Yale student who called police on black student napping in common room has history of calling cops

Yale University police officers were called to campus Monday after a white graduate student called to complain about a black grad student who had fallen asleep in the common area of their residence.  

Sarah Braasch contacted police after finding the snoozing schoolmate, Lolade Siyonbola, asleep on a in the common room at Yale's Hall of Graduate Studies on the New Haven campus.

“She came in and turned the lights on. I was sleeping on the couch and she said you’re not supposed to be here, why are you sleeping here?” Siyonbola told police.

Siyonbola uploaded two Facebook live videos showing her interactions with four police officers who were attempting to verify her student status, which according to them was “protocol.”

Siyonbola offered to open her room door as proof of her residency but hesitated to present officers with her student ID.

“I’m going to think about whether I want to show that to you or not because I really don’t know if there’s a justification for you even actually being in the building.” She eventually provided them with her ID.

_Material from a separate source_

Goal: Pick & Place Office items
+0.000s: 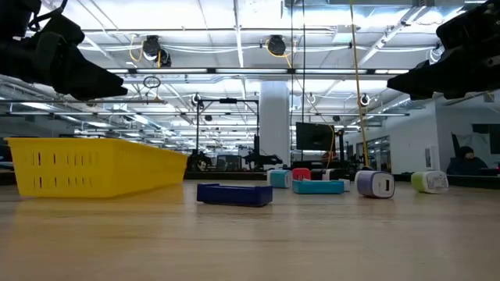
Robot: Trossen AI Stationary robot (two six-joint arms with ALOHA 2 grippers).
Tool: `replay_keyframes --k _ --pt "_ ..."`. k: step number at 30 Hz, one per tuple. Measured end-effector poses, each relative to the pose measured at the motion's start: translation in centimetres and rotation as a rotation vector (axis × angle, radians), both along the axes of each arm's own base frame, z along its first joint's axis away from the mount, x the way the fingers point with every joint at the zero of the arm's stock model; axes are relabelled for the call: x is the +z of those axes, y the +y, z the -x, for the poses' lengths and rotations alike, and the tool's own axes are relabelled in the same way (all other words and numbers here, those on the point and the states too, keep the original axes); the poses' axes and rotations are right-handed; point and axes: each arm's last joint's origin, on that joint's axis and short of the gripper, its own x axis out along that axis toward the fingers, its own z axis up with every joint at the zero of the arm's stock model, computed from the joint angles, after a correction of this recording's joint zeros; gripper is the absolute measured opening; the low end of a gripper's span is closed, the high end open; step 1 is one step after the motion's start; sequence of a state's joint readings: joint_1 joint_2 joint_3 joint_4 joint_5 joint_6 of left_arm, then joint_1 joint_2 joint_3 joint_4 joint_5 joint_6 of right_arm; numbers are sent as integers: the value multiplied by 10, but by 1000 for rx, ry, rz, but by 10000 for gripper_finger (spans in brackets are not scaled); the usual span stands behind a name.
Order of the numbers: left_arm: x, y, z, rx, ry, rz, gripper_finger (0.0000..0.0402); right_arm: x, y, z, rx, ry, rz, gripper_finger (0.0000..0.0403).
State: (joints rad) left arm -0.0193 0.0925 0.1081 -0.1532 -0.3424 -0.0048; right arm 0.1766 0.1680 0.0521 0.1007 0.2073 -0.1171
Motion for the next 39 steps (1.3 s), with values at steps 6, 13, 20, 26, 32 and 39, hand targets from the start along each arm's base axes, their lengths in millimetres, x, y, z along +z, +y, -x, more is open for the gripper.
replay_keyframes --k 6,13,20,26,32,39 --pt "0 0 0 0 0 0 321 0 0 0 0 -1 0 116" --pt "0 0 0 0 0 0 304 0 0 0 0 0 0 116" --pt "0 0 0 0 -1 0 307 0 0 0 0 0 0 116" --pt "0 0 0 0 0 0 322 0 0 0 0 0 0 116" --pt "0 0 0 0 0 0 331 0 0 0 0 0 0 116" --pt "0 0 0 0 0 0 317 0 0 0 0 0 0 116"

She spent over 15 minutes with police, who said that the process was prolonged because her name as it appeared on her ID did not match the spelling of her name in the database of student information.

The University told ABC News in a statement that students are allowed to have their preferred named on their ID cards, which can differ from the name listed on official records.

Siyonbola repeatedly told police that Braasch that suffered from mental illness and that she was known to call the police and complain.

“I think you probably need to commit her to an institution,” she said. “That’s the only use you have to be here.”

Siyonbola told police about a different occasion several months ago where that same student called police on a friend who became lost in the building and ended up in the stairwell.

The Yale Daily News further reported that in February police were called by Braasch, who had “physically blocked” another student from entering the common room after she claimed he did not appear to be a Yale student.

The student had been invited by Siyonbola to participate in a meeting held in the common room.

As with Monday's incident, four police officers responded to the call and left shortly after confirming that he was in fact a Yale student.

The officers who responded to Monday’s call interviewed Braasch as well and informed her that Siyonbola had every right to be in the common room, Yale Vice President for Student Life Kimberly Goff-Crews said on Thursday.

Lynn Cooley, the dean of Yale's graduate school of arts and sciences, sent an email to graduate students Tuesday telling them that Siyonbola had every right to be in the building.

"Incidents like that of last night remind us of the continued work needed to make Yale a truly inclusive place," she wrote.

"I am committed to redoubling our efforts to build a supportive community in which all graduate students are empowered in their intellectual pursuits and professional goals within a welcoming environment."

The Associated Press contributed to this report.